Table 2 Results for the considered example

4 Results and Evaluation

To test the effectiveness of this approach, a dataset was considered in which answer sheets of 400 students were collected. The answer sheets belong to the subject social studies. This was observed through experimentation that the proposed system does not apply well to technical subjects like computer science engineering. This is so because WordNet doesn’t contain all the technical words and definitions. For the result evaluation, these 400 answer sheets were checked beforehand by the teachers. These sheets were scanned, and their text was converted into a machine-readable format using OCR (Optical Character Recognition). The answers in these sheets were analyzed according to the proposed method and were re-evaluated. The marks obtained by the proposed method and the actual marks were compared to calculate the Root Mean Square Error (RMSE) using Eq. 1.
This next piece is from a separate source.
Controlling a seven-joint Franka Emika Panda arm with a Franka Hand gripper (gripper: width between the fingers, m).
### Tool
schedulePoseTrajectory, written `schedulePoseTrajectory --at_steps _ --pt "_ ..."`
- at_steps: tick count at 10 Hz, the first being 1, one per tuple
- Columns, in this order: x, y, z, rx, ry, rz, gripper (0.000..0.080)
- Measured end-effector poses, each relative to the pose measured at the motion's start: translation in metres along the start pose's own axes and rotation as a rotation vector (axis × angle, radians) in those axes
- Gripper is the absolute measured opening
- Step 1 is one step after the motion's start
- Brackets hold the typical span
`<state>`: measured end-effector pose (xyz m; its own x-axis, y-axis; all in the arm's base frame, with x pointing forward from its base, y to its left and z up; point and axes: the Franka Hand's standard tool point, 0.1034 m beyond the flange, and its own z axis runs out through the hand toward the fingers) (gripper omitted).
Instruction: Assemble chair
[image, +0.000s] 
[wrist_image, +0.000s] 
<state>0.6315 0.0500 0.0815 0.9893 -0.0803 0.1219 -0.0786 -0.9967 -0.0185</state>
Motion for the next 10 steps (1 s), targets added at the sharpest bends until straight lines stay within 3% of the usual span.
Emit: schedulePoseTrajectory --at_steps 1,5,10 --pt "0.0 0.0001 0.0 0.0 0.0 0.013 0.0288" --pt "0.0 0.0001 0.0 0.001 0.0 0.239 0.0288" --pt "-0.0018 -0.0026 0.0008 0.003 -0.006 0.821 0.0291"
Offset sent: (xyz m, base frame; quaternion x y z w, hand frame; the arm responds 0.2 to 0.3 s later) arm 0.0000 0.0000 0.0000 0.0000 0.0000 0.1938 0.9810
$$ RMSE = \sqrt {\frac{{\sum\nolimits_{i = 1}^{n} {(X_{obs,i} - X_{mo\,del,i} )^{2} } }}{n}} $$
(1)

here Xobs,i = Marks of the answer sheet as evaluated by the teacher, Xmodel,i = Marks of the answer sheet as calculated by the proposed method, n = Number of observations = 400.

Table 3 summarizes the performance of the proposed method as compared with the state-of-art, when applied to the considered dataset. Better results are obtained as compared to the state-of-art owing to the novelty of the proposed algorithm that takes into consideration the degree of semantic relatedness of the candidate answer to the ideal answer decided and provided by the teacher/evaluator. This would in turn help in impartial evaluations of the answer sheets.
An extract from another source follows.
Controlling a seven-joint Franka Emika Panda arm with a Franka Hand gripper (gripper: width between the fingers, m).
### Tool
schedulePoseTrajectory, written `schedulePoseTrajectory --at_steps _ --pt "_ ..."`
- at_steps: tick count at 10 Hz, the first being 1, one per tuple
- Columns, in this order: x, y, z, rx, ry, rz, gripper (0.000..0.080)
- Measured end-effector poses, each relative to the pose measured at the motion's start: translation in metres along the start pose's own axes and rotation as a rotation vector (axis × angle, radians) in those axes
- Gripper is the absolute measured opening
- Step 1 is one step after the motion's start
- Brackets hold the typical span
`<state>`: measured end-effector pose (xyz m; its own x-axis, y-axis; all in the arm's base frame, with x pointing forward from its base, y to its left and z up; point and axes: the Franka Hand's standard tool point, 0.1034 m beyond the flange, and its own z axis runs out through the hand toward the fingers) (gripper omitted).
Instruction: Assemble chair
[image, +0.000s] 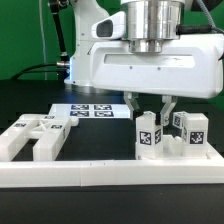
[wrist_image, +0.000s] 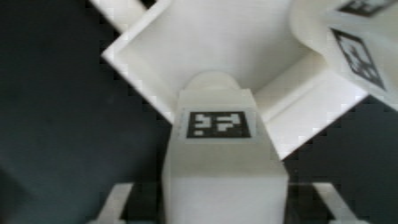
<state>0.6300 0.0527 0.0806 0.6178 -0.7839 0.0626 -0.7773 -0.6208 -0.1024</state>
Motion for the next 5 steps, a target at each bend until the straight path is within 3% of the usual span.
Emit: schedulePoseTrajectory --at_steps 5 --pt "-0.0019 -0.0015 0.0001 -0.001 -0.01 0.426 0.0291"
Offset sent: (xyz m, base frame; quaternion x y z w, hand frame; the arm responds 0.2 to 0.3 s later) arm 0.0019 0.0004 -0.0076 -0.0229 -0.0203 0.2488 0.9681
Table 3 Standard deviation for accuracy and time for proposed method vs. state-of-art methods when tested on synthetic dataset

Hence, it can be concluded that the proposed method yields promising results. This can be attributed to the fact that the state-of-art doesn’t take into consideration the semantic relationships and lexical expansion, but the proposed method does. It should also be highlighted here that IndusMarker [24] generates the word cloud in an automated manner which is to be manually analyzed by the evaluator. The proposed system on the other hand generates the WordNet graphs and assigns the scores automatically. This in turn assists in reducing the time of evaluation which is another significant aspect of answer sheet checking. In order to further increase the accuracy, there is a need to incorporate more measures of semantic relatedness.
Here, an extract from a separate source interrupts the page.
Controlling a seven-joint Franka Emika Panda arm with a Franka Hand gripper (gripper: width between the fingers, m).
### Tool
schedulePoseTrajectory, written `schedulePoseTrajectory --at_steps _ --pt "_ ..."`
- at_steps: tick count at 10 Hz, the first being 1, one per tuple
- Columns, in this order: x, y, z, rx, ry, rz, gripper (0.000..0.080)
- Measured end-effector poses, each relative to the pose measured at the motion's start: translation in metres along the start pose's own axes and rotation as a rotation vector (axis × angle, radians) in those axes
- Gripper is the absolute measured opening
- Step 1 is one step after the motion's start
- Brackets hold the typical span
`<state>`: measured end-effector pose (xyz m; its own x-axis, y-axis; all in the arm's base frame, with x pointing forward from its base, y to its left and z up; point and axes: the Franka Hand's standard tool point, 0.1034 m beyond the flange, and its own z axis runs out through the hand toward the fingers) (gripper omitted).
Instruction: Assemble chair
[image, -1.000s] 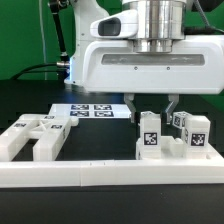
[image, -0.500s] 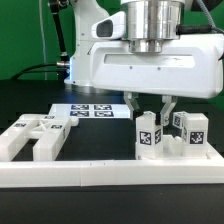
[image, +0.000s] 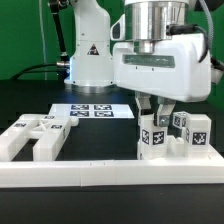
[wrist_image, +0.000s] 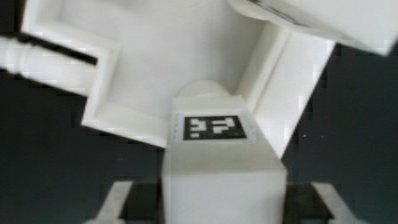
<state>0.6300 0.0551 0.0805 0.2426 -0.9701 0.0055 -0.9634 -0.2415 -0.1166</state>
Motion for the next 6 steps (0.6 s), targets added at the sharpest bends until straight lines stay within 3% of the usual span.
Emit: schedulePoseTrajectory --at_steps 4,5,6 --pt "-0.0007 0.0008 0.0002 -0.006 -0.006 0.029 0.0291" --pt "-0.0029 0.0011 0.0003 -0.011 -0.01 -0.006 0.0483" --pt "-0.0044 0.001 0.0005 -0.011 -0.011 -0.092 0.0483"
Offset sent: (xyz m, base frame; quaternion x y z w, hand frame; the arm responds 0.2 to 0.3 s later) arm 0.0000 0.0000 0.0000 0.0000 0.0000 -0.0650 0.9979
5 Conclusion and Future Scope

This paper proposes a novel concept for answer sheet evaluation using the concept of text similarity applied to WordNet graphs. The answer sheets are evaluated by identifying the common nodes that occur between the node set of the ideal answer WordNet graph and the candidate answer WordNet graph. This kind of an evaluation combines the various significant concepts related to text similarity like semantic and structural dependencies. The root mean square error for the proposed approach was found to be 0.319 when tested on a dataset consisting of 400 students answer sheets. Unlike the state-of-art, the proposed method generates the WordNet graphs and assigns the scores automatically which in turn assists in reducing the time of evaluation. This shows that the proposed approach of answer sheet evaluation yields promising results in terms of both accuracy and time of evaluation. This work is suitable in scenarios where the student enters the correct spelling of the concerned words. The WordNet graph for erroneous non-words won’t be generated. In the future, this work might be extended to incorporate measures to resolve this issue. Although marks are deducted in manual evaluation too for incorrect spellings, but some partial assignment is possible.